Return the data below exactly, please, but drop the pictures.

Top of EXERCISE MATERIAL

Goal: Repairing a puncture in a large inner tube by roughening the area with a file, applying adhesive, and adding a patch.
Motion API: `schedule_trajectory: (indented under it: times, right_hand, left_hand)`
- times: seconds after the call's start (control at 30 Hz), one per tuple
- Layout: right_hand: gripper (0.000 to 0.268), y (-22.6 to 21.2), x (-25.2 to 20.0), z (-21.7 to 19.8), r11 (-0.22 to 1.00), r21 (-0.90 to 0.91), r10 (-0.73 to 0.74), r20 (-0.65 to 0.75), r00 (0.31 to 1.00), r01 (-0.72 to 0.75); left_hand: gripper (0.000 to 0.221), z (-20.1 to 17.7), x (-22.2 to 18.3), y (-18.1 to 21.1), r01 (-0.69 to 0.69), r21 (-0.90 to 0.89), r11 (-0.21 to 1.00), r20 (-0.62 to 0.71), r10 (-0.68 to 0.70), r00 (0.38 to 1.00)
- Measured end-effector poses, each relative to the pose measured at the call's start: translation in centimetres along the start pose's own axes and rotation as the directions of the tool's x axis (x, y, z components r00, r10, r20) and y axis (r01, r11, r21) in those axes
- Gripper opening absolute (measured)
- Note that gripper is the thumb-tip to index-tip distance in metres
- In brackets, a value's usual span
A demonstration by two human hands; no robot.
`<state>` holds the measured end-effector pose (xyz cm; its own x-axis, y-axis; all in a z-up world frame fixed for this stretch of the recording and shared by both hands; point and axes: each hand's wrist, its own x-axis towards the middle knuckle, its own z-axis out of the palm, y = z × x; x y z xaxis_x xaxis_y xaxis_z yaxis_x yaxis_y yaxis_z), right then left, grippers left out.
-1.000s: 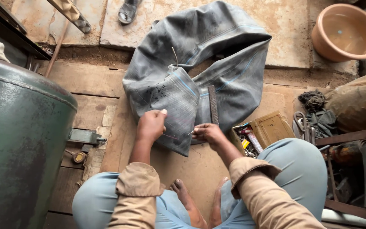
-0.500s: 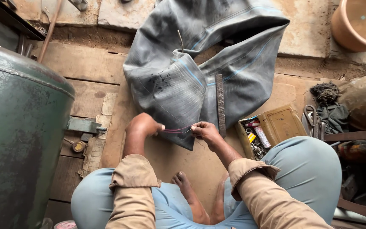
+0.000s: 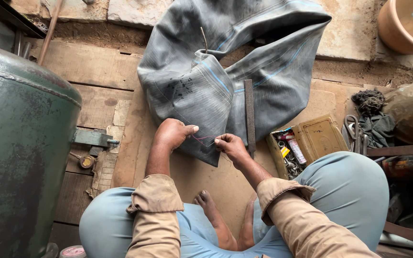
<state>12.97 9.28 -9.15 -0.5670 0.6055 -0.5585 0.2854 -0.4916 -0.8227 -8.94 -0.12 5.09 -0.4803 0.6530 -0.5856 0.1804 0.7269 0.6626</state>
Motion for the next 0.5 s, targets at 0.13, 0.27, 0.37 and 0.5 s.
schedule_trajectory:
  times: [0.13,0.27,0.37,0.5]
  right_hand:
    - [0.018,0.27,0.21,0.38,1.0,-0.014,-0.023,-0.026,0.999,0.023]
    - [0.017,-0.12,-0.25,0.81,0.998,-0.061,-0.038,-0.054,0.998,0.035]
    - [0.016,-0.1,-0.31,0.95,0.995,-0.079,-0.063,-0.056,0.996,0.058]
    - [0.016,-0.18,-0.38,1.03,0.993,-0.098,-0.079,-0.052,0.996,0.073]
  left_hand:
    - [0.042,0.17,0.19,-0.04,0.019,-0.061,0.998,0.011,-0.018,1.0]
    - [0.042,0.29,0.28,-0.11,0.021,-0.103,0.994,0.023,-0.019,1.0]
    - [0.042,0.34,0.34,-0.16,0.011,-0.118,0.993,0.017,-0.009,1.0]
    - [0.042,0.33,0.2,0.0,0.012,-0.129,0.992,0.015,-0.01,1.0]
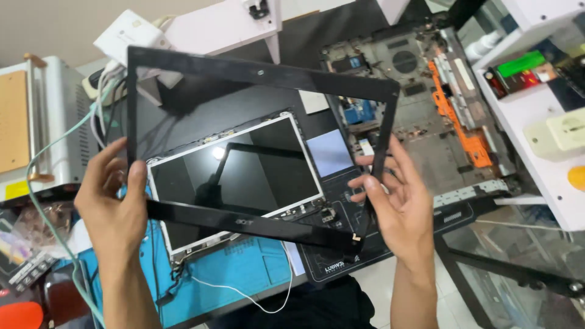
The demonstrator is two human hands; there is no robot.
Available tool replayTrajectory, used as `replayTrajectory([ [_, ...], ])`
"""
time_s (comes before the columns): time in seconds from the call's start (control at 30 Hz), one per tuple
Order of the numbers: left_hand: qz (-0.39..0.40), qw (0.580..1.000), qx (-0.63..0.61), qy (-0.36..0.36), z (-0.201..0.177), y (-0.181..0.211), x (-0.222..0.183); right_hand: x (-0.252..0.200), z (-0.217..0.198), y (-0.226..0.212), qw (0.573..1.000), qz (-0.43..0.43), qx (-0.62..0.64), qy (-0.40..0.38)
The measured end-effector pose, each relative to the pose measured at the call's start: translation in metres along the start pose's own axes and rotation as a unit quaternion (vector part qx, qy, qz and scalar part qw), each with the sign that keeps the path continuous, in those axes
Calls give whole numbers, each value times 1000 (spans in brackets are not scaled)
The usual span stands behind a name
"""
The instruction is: The person disassembles a laptop by removing the screen bezel, internal components, and cables.
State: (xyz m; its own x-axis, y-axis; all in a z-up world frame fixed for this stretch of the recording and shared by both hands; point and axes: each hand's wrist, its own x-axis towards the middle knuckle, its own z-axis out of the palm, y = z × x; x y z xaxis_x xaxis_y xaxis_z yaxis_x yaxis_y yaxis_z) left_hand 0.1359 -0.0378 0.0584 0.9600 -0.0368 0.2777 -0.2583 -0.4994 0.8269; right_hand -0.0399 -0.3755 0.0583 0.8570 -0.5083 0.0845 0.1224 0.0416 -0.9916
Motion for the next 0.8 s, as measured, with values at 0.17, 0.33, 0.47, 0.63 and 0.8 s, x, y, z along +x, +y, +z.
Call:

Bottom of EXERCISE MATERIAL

### ANSWER TO THIS TASK
Goal: Repairing a puncture in a large inner tube by roughening the area with a file, applying adhesive, and adding a patch.
Motion API: `schedule_trajectory: (indented under it: times, right_hand, left_hand)`
- times: seconds after the call's start (control at 30 Hz), one per tuple
- Layout: right_hand: gripper (0.000 to 0.268), y (-22.6 to 21.2), x (-25.2 to 20.0), z (-21.7 to 19.8), r11 (-0.22 to 1.00), r21 (-0.90 to 0.91), r10 (-0.73 to 0.74), r20 (-0.65 to 0.75), r00 (0.31 to 1.00), r01 (-0.72 to 0.75); left_hand: gripper (0.000 to 0.221), z (-20.1 to 17.7), x (-22.2 to 18.3), y (-18.1 to 21.1), r01 (-0.69 to 0.69), r21 (-0.90 to 0.89), r11 (-0.21 to 1.00), r20 (-0.62 to 0.71), r10 (-0.68 to 0.70), r00 (0.38 to 1.00)
- Measured end-effector poses, each relative to the pose measured at the call's start: translation in centimetres along the start pose's own axes and rotation as the directions of the tool's x axis (x, y, z components r00, r10, r20) and y axis (r01, r11, r21) in those axes
- Gripper opening absolute (measured)
- Note that gripper is the thumb-tip to index-tip distance in metres
- In brackets, a value's usual span
A demonstration by two human hands; no robot.
`<state>` holds the measured end-effector pose (xyz cm; its own x-axis, y-axis; all in a z-up world frame fixed for this stretch of the recording and shared by both hands; point and axes: each hand's wrist, its own x-axis towards the middle knuckle, its own z-axis out of the palm, y = z × x; x y z xaxis_x xaxis_y xaxis_z yaxis_x yaxis_y yaxis_z), right then left, grippers left out.
-1.000s: 
-0.500s: 
+0.000s: 
<state>12.97 9.28 -9.15 -0.5670 0.6055 -0.5585 0.2854 -0.4916 -0.8227 -8.94 -0.12 5.09 -0.4803 0.6530 -0.5856 0.1804 0.7269 0.6626</state>
Motion for the next 0.5 s, targets at 0.13, 0.27, 0.37 and 0.5 s.
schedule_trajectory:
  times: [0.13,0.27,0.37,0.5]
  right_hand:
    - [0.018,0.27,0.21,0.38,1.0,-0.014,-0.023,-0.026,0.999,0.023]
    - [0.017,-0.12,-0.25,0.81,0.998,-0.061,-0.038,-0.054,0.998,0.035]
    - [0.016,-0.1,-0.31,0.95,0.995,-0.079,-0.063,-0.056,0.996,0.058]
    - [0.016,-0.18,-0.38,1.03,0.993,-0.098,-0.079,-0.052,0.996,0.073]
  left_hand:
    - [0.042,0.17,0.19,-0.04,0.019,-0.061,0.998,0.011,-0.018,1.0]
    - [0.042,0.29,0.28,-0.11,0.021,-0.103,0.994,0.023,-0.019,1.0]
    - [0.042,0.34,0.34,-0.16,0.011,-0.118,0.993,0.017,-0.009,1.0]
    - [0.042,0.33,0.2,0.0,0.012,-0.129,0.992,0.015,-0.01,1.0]
The demonstrator is two human hands; there is no robot.
Available tool replayTrajectory, used as `replayTrajectory([ [_, ...], ])`
"""
time_s (comes before the columns): time in seconds from the call's start (control at 30 Hz), one per tuple
Order of the numbers: left_hand: qz (-0.39..0.40), qw (0.580..1.000), qx (-0.63..0.61), qy (-0.36..0.36), z (-0.201..0.177), y (-0.181..0.211), x (-0.222..0.183); right_hand: x (-0.252..0.200), z (-0.217..0.198), y (-0.226..0.212), qw (0.573..1.000), qz (-0.43..0.43), qx (-0.62..0.64), qy (-0.40..0.38)
The measured end-effector pose, each relative to the pose measured at the call's start: translation in metres along the start pose's own axes and rotation as a unit quaternion (vector part qx, qy, qz and scalar part qw), each with the sign that keeps the path continuous, in those axes
Calls give whole numbers, each value times 1000 (spans in brackets are not scaled)
The usual span stands behind a name
"""
The instruction is: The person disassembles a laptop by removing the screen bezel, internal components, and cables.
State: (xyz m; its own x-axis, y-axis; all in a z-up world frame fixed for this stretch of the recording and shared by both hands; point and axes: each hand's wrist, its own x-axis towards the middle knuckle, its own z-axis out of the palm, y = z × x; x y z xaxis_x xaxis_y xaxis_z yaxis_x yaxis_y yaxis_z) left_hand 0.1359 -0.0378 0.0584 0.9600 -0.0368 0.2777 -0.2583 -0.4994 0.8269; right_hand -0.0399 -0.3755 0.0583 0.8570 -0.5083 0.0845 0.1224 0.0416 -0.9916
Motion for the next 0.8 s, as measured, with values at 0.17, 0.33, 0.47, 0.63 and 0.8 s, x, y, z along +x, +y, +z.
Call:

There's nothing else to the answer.